Problem 1: it would make a lot of elements in the state vector of the decoder (which should be constant).
Problem 2: the state vector of the decoder would depend on the length of the input sequence.

Attentional mechanisms (Bahdanau et al., 2016) let the decoder decide (by learning) which state vectors it needs to generate each word at each step.

The attentional context vector of the decoder A^\text{decoder}_t at time t is a weighted average of all state vectors C^\text{encoder}_i of the encoder.

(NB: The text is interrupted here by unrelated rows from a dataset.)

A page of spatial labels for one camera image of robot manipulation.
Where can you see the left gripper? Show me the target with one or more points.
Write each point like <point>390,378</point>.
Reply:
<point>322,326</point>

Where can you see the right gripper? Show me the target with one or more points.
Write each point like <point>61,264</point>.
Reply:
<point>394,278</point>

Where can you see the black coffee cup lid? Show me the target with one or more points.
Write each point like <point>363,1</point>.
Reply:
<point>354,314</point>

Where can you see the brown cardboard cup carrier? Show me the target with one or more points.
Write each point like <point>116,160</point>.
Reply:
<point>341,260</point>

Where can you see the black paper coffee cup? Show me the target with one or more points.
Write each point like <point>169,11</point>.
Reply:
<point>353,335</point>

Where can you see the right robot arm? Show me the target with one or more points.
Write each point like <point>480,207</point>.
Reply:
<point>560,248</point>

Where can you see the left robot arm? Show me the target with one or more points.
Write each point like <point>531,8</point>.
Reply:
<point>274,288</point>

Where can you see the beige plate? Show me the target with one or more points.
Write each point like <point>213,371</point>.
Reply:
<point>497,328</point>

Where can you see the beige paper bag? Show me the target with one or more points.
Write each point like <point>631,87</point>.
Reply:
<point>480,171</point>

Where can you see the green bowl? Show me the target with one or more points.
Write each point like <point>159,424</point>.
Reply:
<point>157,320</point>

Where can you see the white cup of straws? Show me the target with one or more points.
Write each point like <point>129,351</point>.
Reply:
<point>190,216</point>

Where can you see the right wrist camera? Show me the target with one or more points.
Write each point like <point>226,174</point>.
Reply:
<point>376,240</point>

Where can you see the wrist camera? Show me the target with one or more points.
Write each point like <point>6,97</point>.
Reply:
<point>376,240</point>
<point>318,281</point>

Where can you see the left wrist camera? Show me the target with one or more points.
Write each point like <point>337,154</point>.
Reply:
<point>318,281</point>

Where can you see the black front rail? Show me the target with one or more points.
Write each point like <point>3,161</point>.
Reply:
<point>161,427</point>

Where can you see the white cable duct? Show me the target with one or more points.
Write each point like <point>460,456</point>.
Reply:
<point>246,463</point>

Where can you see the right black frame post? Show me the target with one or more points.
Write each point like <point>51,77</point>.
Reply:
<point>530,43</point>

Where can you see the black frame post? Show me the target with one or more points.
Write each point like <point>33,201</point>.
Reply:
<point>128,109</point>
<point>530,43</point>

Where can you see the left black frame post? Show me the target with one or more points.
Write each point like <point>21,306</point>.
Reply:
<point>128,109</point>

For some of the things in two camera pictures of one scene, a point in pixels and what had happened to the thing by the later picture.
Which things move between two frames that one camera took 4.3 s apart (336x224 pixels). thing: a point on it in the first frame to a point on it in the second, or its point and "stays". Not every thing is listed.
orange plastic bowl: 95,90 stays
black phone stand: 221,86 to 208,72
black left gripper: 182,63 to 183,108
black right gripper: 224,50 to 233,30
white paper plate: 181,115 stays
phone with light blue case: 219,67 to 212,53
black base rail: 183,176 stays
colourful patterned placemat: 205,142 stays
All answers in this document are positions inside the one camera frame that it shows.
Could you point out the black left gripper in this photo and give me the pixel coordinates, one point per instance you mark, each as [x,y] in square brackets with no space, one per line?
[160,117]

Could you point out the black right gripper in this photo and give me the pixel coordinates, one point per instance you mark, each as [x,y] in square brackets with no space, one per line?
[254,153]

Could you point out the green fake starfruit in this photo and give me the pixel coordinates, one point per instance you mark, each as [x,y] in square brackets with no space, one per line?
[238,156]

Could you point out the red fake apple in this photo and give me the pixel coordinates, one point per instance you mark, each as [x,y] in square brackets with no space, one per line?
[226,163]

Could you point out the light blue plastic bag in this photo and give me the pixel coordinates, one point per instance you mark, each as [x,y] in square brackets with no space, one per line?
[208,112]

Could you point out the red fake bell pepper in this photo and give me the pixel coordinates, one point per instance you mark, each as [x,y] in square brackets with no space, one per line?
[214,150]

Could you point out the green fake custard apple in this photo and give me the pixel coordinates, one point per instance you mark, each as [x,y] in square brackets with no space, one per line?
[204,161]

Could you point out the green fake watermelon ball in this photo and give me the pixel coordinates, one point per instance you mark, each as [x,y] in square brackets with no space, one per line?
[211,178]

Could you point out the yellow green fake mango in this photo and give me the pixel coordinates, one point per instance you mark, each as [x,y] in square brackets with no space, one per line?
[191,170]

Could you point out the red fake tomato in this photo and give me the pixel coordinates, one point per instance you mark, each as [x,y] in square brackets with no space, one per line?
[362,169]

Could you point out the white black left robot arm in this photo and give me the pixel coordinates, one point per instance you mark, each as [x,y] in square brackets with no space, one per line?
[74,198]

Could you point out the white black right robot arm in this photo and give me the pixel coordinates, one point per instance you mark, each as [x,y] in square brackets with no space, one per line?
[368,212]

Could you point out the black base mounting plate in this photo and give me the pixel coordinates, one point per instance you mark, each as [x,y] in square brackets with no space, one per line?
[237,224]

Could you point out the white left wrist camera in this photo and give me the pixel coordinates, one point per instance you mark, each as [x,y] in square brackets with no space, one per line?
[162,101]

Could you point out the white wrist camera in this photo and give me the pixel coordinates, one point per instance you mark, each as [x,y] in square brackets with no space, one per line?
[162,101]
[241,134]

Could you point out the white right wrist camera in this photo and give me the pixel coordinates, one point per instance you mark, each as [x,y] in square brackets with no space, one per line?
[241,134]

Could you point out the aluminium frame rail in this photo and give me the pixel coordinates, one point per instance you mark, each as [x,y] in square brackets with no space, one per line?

A^\text{decoder}_t = \sum_{i=0}^T a_i \, C^\text{encoder}_i

The coefficients a_i are called the attention scores : how much attention is the decoder paying to each of the encoder’s state vectors? The attention scores a_i are computed as a softmax over the scores e_i (in order to sum to 1):

a_i = \frac{\exp e_i}{\sum_j \exp e_j} \Rightarrow A^\text{decoder}_t = \sum_{i=0}^T \frac{\exp e_i}{\sum_j \exp e_j} \, C^\text{encoder}_i

The score e_i is computed using:

the previous output of the decoder \mathbf{h}^\text{decoder}_{t-1}.
the corresponding state vector C^\text{encoder}_i of the encoder at step i.
attentional weights W_a.

e_i = \text{tanh}(W_a \, [\mathbf{h}^\text{decoder}_{t-1}; C^\text{encoder}_i])

Everything is differentiable, these attentional weights can be learned with BPTT.

The attentional context vector A^\text{decoder}_t is concatenated with the previous output \mathbf{h}^\text{decoder}_{t-1} and used as the next input \mathbf{x}^\text{decoder}_t of the decoder:

\mathbf{x}^\text{decoder}_t = [\mathbf{h}^\text{decoder}_{t-1} ; A^\text{decoder}_t]

Seq2seq architecture with attention (Bahdanau et al., 2016). Source: https://towardsdatascience.com/day-1-2-attention-seq2seq-models-65df3f49e263.

The attention scores or alignment scores a_i are useful to interpret what happened. They show which words in the original sentence are the most important to generate the next word.

Alignment scores during translation. Source: https://towardsdatascience.com/day-1-2-attention-seq2seq-models-65df3f49e263.

Attentional mechanisms are now central to NLP. The whole history of encoder states is passed to the decoder, which learns to decide which part is the most important using attention. This solves the bottleneck of seq2seq architectures, at the cost of much more operations. They require to use fixed-length sequences (generally 50 words).

Comparison of seq2seq and seq2seq with attention. Source: https://towardsdatascience.com/day-1-2-attention-seq2seq-models-65df3f49e263.

Google Neural Machine Translation (GNMT (Wu et al., 2016)) uses an attentional recurrent NN, with bidirectional GRUs, 8 recurrent layers on 8 GPUs for both the encoder and decoder.